#### Task
Each line that holds the word "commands" counts once; give the total for the records below and nothing else.

[Stored data entries]

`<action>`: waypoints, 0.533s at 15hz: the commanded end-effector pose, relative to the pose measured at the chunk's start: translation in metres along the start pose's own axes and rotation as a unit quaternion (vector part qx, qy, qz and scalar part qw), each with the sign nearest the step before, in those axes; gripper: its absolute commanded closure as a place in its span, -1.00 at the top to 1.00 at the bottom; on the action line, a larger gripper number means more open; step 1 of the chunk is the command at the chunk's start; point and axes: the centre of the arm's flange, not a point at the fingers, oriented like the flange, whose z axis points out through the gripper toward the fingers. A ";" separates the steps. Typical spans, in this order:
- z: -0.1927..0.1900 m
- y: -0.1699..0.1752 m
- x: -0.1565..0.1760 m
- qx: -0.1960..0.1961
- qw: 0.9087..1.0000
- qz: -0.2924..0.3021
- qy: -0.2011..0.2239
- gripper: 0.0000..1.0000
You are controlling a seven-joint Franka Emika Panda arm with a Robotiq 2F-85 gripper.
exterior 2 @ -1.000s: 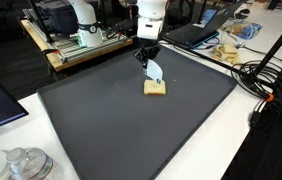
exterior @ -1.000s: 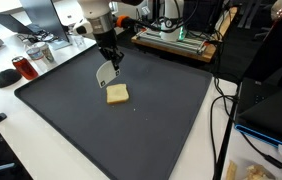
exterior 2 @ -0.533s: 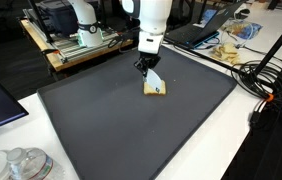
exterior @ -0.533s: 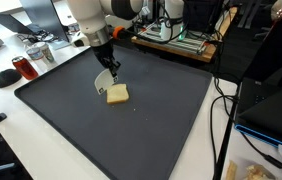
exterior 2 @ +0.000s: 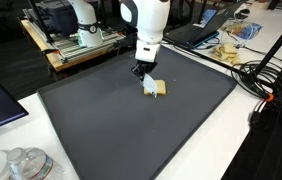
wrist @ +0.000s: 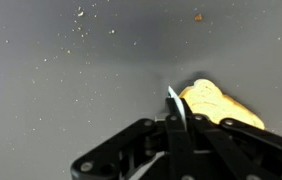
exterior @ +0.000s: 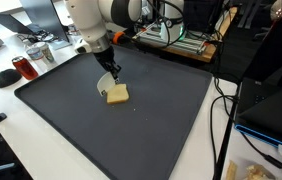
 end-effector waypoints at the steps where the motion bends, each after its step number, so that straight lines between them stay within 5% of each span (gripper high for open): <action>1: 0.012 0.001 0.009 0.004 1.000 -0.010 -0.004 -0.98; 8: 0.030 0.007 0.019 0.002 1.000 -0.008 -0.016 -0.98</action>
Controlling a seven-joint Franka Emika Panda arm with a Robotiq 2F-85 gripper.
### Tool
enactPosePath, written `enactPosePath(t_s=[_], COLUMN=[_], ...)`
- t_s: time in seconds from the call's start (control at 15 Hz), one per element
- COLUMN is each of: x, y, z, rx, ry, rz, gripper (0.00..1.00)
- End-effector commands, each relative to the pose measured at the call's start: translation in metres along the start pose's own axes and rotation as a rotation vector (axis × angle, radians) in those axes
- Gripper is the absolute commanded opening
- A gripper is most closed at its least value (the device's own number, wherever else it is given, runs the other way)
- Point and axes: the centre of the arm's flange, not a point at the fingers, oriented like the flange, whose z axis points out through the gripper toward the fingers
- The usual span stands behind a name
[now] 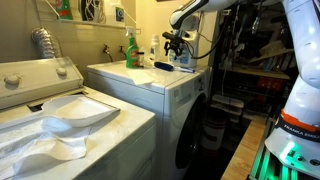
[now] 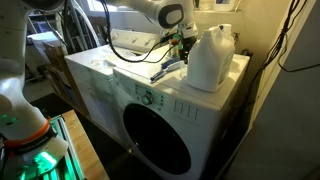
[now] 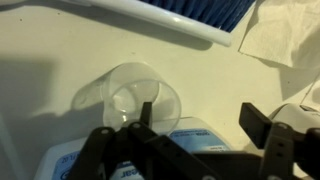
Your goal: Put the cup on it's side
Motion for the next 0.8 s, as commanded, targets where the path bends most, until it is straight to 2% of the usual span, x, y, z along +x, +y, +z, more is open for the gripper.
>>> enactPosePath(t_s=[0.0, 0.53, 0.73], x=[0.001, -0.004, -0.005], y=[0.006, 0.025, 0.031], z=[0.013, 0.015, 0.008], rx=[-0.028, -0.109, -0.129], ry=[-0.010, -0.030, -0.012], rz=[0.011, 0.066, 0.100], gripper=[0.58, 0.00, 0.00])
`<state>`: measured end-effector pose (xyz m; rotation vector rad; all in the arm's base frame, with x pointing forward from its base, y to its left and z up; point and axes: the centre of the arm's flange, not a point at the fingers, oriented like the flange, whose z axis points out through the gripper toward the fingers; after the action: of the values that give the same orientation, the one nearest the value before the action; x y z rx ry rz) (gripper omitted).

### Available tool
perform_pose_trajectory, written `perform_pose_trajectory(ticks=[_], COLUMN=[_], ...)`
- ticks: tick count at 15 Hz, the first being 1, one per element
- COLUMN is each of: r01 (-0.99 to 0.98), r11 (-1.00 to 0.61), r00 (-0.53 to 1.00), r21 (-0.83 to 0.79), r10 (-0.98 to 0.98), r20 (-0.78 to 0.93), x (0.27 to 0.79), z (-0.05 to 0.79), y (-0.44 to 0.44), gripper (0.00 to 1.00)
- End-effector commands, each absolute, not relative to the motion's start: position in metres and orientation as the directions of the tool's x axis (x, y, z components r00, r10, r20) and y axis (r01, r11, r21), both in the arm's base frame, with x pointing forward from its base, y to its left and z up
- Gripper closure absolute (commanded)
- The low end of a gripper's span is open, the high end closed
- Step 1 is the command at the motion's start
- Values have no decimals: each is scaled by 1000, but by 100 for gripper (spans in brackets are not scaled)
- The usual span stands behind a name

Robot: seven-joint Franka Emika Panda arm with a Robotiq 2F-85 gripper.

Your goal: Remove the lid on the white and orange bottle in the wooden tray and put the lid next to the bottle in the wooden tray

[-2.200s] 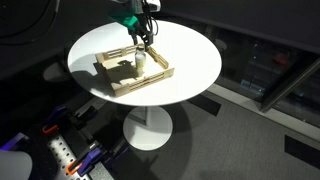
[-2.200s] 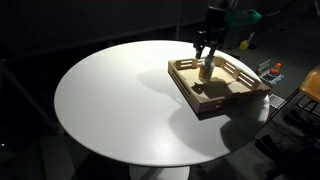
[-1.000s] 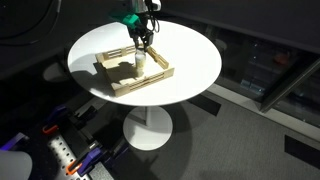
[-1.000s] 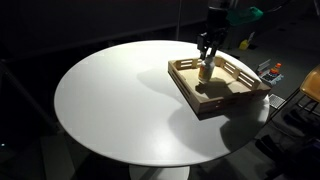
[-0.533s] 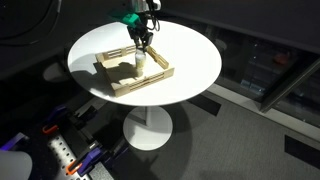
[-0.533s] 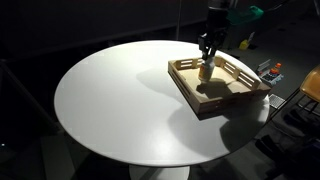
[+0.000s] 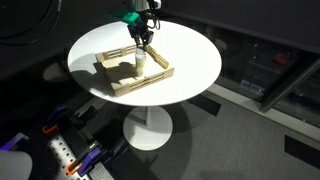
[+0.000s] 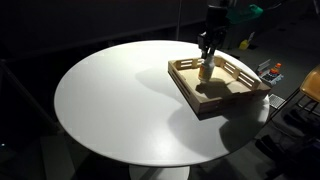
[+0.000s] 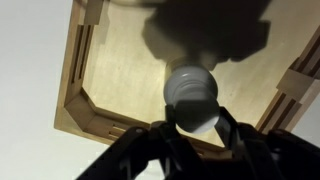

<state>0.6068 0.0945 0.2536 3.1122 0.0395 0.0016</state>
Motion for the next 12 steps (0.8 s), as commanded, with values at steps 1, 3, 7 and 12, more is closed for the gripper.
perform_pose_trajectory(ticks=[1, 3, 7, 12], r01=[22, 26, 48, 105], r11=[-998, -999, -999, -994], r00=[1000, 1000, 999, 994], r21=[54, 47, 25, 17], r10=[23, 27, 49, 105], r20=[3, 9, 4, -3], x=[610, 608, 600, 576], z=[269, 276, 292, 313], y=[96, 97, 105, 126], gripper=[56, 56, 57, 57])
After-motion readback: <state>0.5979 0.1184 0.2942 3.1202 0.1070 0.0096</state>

#### Answer for the task
2